Problem to solve —
Pictures are not part of the copy; reproduce the remaining data exactly.

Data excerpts
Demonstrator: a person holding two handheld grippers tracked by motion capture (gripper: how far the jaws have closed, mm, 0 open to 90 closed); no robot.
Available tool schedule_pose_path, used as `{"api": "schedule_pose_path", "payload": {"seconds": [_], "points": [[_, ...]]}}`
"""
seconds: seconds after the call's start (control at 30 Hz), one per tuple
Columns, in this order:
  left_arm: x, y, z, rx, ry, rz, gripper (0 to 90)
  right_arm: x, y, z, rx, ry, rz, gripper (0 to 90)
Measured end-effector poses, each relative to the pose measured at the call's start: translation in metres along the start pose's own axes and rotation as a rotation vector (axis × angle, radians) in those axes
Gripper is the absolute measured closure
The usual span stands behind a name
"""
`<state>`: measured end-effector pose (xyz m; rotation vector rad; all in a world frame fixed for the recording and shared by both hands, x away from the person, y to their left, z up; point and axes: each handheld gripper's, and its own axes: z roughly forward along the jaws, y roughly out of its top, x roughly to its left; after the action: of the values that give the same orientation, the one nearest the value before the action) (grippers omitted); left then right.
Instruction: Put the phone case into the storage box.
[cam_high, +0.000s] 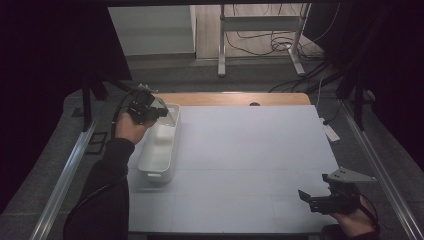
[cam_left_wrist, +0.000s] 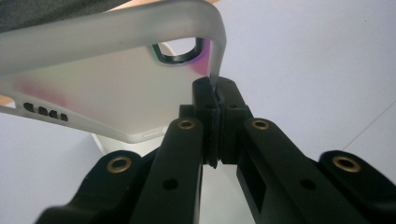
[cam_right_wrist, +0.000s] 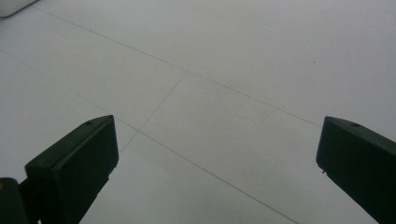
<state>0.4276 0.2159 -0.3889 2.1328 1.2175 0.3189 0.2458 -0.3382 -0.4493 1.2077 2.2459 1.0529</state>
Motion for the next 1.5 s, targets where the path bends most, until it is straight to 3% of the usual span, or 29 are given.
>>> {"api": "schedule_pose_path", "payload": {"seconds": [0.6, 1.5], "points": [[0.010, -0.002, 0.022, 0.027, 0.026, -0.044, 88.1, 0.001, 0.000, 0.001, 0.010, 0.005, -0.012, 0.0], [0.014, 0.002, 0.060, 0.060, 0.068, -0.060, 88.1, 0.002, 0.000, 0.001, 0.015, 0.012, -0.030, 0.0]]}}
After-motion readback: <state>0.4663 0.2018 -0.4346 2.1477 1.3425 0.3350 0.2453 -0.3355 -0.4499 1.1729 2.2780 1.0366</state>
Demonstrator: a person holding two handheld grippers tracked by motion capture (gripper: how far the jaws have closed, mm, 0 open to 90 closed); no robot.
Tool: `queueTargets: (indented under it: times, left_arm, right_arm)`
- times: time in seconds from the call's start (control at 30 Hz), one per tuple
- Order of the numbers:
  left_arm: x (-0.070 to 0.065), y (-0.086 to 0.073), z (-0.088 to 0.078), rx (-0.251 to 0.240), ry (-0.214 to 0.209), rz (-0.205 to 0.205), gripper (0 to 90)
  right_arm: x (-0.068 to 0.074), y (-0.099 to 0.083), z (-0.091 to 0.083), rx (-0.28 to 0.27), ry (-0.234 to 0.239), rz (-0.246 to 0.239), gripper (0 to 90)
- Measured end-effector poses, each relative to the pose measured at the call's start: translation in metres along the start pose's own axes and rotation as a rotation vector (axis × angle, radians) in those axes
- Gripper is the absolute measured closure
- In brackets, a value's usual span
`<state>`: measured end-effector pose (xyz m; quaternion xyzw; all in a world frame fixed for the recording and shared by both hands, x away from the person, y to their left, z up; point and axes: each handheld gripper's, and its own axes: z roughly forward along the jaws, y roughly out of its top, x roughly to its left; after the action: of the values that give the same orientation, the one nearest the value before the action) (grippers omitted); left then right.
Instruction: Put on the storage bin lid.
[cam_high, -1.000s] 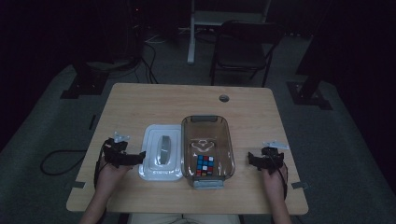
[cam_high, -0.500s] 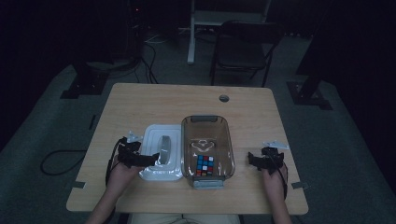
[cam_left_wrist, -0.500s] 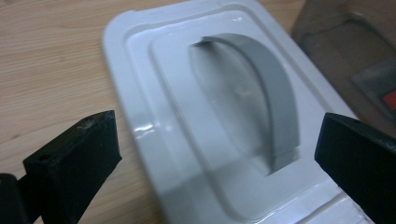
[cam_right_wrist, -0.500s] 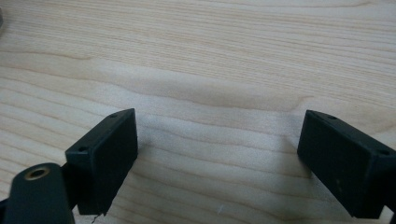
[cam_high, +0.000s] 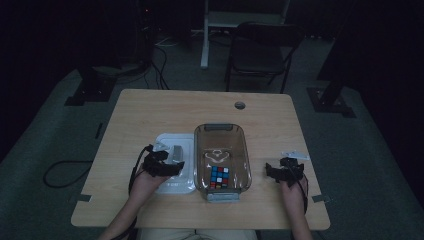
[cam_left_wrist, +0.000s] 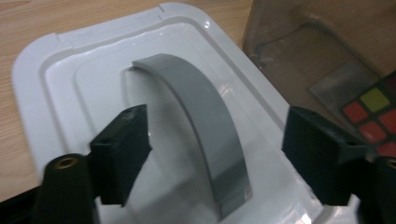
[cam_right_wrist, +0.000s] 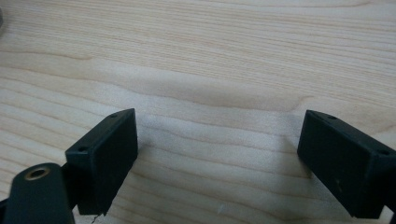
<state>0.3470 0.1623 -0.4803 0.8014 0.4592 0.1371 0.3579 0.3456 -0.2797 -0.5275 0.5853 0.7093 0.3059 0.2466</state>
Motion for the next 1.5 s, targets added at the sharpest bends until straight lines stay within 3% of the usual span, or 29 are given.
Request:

Exercise response —
Demonstrator: a person holding two handheld grippers tracked by motion capture (gripper: how far the jaws have closed, mm, 0 open to 90 closed); no robot.
Available tool schedule_pose_path, used as `{"api": "schedule_pose_path", "payload": {"seconds": [_], "points": [[_, ...]]}}`
"""
seconds: seconds after the call's start (control at 30 Hz), one per tuple
Columns, in this order:
  left_arm: x, y, z, rx, ry, rz, gripper (0 to 90)
  right_arm: x, y, z, rx, ry, rz, gripper (0 to 90)
Measured end-effector poses, each relative to the pose measured at the call's start: translation in metres along the start pose's own axes and rotation as a rotation vector (axis × angle, radians) in those axes
Gripper is the absolute measured closure
The usual span stands behind a name
"""
`<state>`: measured end-effector pose (xyz m; rotation vector rad; all in a world frame fixed for the recording and shared by both hands, x away from the person, y to their left, z up; point and axes: each handheld gripper's, and its own axes: z roughly forward along the jaws, y roughly out of its top, x roughly to its left; after the action: of the values that give the same orientation, the one nearest the value before the action) (grippers omitted); left then right.
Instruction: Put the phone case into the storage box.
[cam_high, +0.000s] 
[cam_left_wrist, +0.000s] 
[cam_right_wrist, +0.000s] 
<state>0.4276 0.2159 -0.3889 2.1328 1.2175 0.3189 0.2458 -0.3382 -0.4493 1.2077 2.2459 1.0529</state>
Motion for the next 1.5 s, targets where the path bends most, until it is straight to 3% of the usual span, or 29 are given.
>>> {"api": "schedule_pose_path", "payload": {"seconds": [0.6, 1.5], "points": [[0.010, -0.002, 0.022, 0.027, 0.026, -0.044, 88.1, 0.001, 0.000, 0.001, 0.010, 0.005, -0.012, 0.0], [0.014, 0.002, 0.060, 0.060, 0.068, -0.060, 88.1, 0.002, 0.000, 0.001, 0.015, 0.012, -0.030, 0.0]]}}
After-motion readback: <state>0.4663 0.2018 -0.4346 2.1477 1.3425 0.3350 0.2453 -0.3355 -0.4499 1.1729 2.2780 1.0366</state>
Demonstrator: a person holding two handheld grippers tracked by motion capture (gripper: how far the jaws have closed, mm, 0 open to 90 closed); no robot.
Tool: `queueTargets: (indented under it: times, left_arm, right_arm)`
- times: time in seconds from the call's start (control at 30 Hz), one per tuple
- Order of the numbers:
  left_arm: x (-0.070 to 0.065), y (-0.086 to 0.073), z (-0.088 to 0.078), rx (-0.251 to 0.240), ry (-0.214 to 0.209), rz (-0.205 to 0.205), gripper (0 to 90)
  right_arm: x (-0.068 to 0.074), y (-0.099 to 0.083), z (-0.091 to 0.083), rx (-0.28 to 0.27), ry (-0.234 to 0.239), rz (-0.246 to 0.239), gripper (0 to 90)
- Measured end-effector poses, each relative to the pose measured at the call's start: translation in metres along the start pose's own axes and rotation as a rotation vector (axis × angle, radians) in those axes
- Gripper is the absolute measured closure
- In brackets, a value's usual span
`<state>`: measured end-effector pose (xyz m; quaternion xyzw; all in a world frame fixed for the recording and shared by both hands, x away from the person, y to their left, z up; point and axes: each handheld gripper's, and its own axes: z roughly forward along the jaws, y roughly out of its top, x roughly to its left; after the action: of the values that give the same orientation, the one nearest the value before the action) (grippers omitted); left then right.
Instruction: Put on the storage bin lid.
[cam_high, -1.000s] 
[cam_high, -0.500s] 
[cam_left_wrist, -0.500s] 
[cam_right_wrist, -0.500s] 
[cam_high, +0.000s] 
[cam_left_wrist, +0.000s] 
[cam_right_wrist, +0.000s] 
<state>0.3470 0.1623 -0.4803 0.8014 0.4592 0.1371 0.3579 0.3456 -0.2797 -0.5275 0.5853 0.7093 0.3059 0.2466</state>
Motion for the next 1.5 s, targets added at the sharpest bends until straight lines stay within 3% of the usual span, or 29 are given.
Request:

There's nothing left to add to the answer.